With all the sounds of yesteryears’ cars, I foresee big money to be made. rubs hands together as dollar signs appear in eyes and an antique cash register goes ka-ching

nope.

the current Mustang GT (and every Mustang GT since 2010) has a “sound induction tube” which is a pipe fitted from the intake duct to the firewall. it has a tuned chamber and diaphragm to act as a seal and a low-pass filter. since the intake valve"s open with the same pattern as the exhaust valves, you hear it as that signature “throaty” V8 sound. I’ve had two Mustangs, and it’s quite convincing. well, it was until I put a new exhaust system on, so the tube wasn’t really needed.

the new Ecoboost Mustang has electronic Engine Sound Enhancement, which is not a “recording of earlier Mustangs.” it uses the same hardware other vehicles use for Active Noise Cancellation, a few microphones in the cabin and a DSP in the radio. All it can do is selectively reduce or enhance the engine’s fundamental sound. It does not and cannot try to make the four cylinder Ecoboost sound like a V8, all it does is try to make a four cylinder sound less shitty.

it’d be pretty damn hard. none of these systems can make one type of engine sound like another type. An engine’s characteristic sound is due to its cylinder layout and firing pattern/interval. A crossplane 90 degree V8 will always sound like a crossplane 90 degree V8. A 60 degree V6 will always sound like a 60 degree V6. All these electronic systems do is try to “shape” the engine sound the driver hears to make it a bit more pleasing; basically using the speakers to try to suppress some of the nastier bits of the engine’s sound.

Don’t they now play a completely arbitrary sound for electric cars so deaf (and maybe texting/oblivious) people will hear them? And what is the deal with motorcyles? It is so irritating that when one comes through the neighborhood, everyone has to stop talking and wait for it to pass. At that small size, it should be quieter than a car! Obnoxious.

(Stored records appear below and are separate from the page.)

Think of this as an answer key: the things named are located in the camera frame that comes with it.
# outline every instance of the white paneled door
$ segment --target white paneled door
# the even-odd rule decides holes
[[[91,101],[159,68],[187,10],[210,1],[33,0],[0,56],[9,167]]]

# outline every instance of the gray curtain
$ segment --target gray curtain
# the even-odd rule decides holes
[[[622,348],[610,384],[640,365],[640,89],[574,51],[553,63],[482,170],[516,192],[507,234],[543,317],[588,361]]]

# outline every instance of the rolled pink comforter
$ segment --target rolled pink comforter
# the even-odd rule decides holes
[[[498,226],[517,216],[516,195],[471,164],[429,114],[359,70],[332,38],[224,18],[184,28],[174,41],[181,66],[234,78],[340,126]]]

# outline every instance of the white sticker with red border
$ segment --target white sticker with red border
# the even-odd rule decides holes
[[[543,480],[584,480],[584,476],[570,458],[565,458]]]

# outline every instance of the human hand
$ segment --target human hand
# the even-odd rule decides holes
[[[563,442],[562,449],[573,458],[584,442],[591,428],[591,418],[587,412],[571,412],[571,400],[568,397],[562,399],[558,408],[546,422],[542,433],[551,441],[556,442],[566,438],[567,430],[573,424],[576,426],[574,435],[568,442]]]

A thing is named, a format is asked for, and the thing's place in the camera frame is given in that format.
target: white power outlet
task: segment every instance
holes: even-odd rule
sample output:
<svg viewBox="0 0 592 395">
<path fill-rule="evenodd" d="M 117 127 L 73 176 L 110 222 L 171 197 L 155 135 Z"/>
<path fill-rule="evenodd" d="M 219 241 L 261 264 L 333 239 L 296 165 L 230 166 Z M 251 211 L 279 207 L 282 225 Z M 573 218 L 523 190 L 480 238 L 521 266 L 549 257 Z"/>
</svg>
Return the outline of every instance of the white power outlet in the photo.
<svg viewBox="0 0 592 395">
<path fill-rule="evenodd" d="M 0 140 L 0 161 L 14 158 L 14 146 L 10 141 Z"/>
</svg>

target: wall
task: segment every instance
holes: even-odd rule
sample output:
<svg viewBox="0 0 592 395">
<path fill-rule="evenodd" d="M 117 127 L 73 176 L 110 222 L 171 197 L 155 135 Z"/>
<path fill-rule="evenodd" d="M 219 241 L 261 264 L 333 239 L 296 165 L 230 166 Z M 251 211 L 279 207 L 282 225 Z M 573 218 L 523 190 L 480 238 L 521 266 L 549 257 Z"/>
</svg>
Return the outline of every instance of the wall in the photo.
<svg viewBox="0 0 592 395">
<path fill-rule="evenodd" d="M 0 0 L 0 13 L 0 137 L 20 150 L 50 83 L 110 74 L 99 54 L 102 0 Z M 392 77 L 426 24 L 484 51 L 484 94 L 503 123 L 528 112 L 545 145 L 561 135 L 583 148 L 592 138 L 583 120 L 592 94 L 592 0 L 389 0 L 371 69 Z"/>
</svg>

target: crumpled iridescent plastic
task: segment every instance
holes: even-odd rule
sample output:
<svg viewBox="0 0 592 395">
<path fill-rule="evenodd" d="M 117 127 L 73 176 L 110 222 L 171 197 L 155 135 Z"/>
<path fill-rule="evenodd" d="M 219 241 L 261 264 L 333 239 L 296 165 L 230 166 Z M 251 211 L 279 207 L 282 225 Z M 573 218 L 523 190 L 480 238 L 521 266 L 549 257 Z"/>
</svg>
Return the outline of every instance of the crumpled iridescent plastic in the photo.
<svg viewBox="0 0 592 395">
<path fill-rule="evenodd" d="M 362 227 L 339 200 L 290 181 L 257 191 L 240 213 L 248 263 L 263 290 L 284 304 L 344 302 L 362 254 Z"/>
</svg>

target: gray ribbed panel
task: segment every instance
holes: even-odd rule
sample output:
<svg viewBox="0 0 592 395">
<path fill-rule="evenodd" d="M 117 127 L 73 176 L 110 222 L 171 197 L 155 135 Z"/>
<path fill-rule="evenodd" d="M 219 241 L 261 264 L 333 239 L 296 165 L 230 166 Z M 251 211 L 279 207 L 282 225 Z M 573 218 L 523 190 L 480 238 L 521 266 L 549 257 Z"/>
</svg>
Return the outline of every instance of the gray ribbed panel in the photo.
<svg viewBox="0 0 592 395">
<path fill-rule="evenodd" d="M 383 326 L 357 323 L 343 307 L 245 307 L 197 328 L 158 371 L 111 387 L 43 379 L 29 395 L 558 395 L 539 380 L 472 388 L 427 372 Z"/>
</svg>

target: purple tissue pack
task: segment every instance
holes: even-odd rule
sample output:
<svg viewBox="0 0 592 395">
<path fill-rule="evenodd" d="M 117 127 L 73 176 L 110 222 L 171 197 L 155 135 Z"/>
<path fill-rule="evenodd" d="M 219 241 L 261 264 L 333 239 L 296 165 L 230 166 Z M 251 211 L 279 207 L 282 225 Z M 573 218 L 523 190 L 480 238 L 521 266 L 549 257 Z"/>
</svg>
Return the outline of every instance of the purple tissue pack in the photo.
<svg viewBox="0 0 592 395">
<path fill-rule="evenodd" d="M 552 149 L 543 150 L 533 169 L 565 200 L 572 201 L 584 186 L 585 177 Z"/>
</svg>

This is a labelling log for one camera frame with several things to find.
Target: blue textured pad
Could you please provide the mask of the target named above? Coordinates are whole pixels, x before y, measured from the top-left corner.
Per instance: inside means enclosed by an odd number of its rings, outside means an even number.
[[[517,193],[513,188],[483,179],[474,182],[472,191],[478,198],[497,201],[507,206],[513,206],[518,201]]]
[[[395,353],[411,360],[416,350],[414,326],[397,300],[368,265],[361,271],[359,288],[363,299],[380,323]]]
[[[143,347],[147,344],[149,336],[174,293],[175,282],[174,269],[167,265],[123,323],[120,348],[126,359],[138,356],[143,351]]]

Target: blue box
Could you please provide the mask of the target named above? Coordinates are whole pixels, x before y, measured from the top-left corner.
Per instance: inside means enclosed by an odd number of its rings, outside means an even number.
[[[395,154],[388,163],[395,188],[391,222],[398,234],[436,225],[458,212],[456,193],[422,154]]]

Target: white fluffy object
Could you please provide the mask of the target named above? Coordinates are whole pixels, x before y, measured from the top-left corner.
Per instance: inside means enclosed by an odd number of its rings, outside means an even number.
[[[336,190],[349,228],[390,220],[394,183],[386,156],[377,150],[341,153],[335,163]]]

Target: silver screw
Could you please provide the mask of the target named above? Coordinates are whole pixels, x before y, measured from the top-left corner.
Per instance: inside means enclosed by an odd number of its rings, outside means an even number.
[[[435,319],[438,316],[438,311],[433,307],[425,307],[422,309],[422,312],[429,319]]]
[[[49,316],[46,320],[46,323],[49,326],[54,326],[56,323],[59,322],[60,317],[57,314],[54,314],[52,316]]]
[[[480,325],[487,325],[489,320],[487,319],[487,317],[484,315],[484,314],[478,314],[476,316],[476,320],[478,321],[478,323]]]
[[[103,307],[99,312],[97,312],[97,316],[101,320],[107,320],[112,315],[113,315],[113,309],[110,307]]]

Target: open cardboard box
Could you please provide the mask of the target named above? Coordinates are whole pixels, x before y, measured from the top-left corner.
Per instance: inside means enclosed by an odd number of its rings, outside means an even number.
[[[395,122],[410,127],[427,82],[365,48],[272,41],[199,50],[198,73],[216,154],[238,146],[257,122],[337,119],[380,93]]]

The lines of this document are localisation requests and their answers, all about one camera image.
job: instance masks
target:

That’s pretty funny, but do you really think cars in the '70s were as similar as that (or as they are now)? It could be though that as you noted, aero is so important that it limits the ability to play much with styling; but how do we explain an oddity like the PT Cruiser?

they’re modified. the Harley guys are probably running straight pipes (no mufflers,) and the obnoxious sportbike squids have a high-flow exhaust and they’re screaming around at 10,000 rpm.

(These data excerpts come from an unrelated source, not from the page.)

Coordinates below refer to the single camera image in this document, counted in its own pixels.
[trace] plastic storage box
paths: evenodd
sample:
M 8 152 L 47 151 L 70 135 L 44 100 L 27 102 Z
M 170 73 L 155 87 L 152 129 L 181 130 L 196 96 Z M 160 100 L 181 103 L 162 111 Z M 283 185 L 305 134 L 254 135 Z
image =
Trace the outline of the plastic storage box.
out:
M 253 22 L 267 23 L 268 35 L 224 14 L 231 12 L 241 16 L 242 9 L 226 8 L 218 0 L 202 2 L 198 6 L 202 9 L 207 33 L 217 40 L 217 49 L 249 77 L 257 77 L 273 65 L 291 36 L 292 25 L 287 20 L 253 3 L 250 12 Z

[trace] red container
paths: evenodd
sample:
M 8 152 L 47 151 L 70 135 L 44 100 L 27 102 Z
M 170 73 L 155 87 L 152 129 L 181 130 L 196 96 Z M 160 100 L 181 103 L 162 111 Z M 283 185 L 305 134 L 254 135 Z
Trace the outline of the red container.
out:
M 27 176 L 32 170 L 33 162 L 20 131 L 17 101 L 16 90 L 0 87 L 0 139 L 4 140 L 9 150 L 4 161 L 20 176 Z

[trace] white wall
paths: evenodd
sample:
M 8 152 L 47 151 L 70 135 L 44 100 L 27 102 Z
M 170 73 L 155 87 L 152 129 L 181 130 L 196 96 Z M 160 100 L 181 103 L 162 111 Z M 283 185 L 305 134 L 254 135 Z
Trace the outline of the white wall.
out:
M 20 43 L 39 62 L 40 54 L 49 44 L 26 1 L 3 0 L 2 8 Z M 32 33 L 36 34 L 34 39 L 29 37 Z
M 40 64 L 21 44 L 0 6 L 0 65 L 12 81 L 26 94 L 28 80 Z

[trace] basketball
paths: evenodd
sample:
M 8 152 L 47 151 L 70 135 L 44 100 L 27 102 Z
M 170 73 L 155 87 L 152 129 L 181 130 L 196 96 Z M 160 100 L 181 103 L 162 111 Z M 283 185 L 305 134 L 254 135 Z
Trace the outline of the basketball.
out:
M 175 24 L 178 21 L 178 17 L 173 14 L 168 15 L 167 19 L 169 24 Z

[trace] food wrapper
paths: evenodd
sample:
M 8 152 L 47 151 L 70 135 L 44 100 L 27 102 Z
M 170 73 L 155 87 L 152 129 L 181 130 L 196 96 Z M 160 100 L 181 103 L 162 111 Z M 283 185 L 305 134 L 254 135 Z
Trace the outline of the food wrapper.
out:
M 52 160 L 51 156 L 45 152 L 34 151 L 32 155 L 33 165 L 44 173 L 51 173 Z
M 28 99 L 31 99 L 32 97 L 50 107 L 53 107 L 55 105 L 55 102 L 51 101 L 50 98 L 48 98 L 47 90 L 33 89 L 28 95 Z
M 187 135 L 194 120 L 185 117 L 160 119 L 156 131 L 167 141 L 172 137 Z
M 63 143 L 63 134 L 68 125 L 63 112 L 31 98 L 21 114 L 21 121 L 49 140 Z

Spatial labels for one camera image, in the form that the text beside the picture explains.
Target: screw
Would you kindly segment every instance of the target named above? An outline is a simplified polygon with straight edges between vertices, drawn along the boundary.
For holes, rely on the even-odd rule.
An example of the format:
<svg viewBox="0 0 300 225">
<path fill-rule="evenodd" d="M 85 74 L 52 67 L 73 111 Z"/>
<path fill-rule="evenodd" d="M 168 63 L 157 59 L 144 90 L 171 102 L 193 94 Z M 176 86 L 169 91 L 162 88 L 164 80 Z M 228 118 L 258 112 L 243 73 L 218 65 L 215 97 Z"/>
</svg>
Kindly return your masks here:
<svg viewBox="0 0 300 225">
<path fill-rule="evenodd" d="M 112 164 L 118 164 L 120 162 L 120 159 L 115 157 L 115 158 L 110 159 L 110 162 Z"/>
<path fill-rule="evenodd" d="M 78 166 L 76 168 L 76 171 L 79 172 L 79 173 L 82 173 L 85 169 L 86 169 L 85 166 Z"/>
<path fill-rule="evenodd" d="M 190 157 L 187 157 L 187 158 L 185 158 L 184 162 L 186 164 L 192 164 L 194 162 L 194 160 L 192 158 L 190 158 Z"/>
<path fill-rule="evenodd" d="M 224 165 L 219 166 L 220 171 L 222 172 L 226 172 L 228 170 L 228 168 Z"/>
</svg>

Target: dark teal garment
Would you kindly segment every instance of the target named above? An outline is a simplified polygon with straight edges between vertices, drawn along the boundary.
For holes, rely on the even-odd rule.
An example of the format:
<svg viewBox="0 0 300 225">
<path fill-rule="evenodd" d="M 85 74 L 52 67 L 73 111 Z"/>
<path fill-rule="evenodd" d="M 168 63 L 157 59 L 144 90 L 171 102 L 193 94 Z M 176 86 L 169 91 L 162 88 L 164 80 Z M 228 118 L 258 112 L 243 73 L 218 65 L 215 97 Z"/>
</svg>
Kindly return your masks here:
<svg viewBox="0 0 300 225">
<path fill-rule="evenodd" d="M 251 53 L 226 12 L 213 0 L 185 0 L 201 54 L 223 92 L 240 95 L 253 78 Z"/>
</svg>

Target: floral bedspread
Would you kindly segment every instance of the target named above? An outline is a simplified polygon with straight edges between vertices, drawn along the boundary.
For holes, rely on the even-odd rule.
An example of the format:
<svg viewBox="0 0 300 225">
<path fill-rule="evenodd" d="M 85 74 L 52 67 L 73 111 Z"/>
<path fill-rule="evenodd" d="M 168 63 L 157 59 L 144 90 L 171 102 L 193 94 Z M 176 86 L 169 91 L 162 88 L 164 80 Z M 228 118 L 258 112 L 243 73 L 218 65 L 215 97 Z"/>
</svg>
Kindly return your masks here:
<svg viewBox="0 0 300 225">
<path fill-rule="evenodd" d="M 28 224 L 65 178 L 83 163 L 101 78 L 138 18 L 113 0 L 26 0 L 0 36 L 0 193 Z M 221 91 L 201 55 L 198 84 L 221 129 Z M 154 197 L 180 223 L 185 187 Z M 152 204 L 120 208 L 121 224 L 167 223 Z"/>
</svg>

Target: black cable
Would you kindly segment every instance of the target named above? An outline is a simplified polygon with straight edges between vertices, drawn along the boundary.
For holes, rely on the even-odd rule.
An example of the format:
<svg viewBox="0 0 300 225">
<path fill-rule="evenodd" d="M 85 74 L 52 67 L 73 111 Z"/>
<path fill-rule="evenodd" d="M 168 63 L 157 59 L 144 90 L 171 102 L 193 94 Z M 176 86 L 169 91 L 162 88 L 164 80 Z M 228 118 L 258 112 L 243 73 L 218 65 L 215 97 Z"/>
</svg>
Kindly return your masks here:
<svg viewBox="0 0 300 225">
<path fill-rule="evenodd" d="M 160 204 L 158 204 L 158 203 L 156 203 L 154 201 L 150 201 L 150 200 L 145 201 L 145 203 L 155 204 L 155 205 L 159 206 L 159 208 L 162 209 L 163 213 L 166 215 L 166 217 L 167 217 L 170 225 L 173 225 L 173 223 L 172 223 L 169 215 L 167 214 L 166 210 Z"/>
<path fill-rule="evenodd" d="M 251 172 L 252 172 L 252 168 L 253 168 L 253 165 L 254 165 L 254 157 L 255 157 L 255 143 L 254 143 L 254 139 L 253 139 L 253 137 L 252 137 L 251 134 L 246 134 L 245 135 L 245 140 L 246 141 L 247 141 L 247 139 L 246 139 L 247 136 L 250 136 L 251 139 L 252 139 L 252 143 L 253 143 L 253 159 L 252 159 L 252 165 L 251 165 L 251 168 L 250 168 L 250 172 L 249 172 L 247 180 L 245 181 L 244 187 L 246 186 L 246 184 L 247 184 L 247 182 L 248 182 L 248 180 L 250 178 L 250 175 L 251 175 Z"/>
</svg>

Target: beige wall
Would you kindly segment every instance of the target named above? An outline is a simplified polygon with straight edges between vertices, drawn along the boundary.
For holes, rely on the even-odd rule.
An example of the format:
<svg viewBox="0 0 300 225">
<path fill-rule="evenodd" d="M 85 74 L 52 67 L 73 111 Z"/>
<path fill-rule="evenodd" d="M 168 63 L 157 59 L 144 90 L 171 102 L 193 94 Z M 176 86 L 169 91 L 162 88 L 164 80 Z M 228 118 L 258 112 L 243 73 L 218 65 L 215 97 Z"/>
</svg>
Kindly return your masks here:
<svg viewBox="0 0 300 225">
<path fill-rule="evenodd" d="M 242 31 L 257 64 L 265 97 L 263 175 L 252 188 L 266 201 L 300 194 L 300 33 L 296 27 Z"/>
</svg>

sure. go look at a 1976 Chevy Malibu, a 1977 Ford LTD II, and a 1978 Chrysler Cordoba.

the PT Cruiser kicked off the “retro” trend for specialty cars in 2001, it became a joke by the time it was canceled in 2010 because it looked almost exactly the same 10 years later. Plus, for its size the PT Cruiser was well known for poor fuel economy.

The notion that all cars look the same now is pretty laughable. Consider the Jeep Renegade, VW New Beetle, BMW i8, Fiat 500, Audi RS7, Dodge Challenger, Honda CR-Z, Mazda MX-5, Nissan Juke, Ford Flex, Jaguar F-Type, Kia Soul…

There’s loads of style out there if you’re willing to stay away from standard 4-door 3 box rental fodder or crappy compact SUVs. The problem is confirmation bias – people remember the 69 Mach 1 fastback but forget about the millions of nondescript 4 door Falcons that were sold, used up, and then crushed.

bolding mine…

Okay, but what about (from those same years) a Ford Maverick, AMC Pacer, Chevy El Camino, Datsun 280Z, Mazda RX3, Honda Civic, and Chevy Monte Carlo? All pretty different from each other.

Still, **steronz **makes a good point: there are more variations in style now than it sometimes seems.

ETA: Oops, I meant *blind *people, not deaf people. My bad!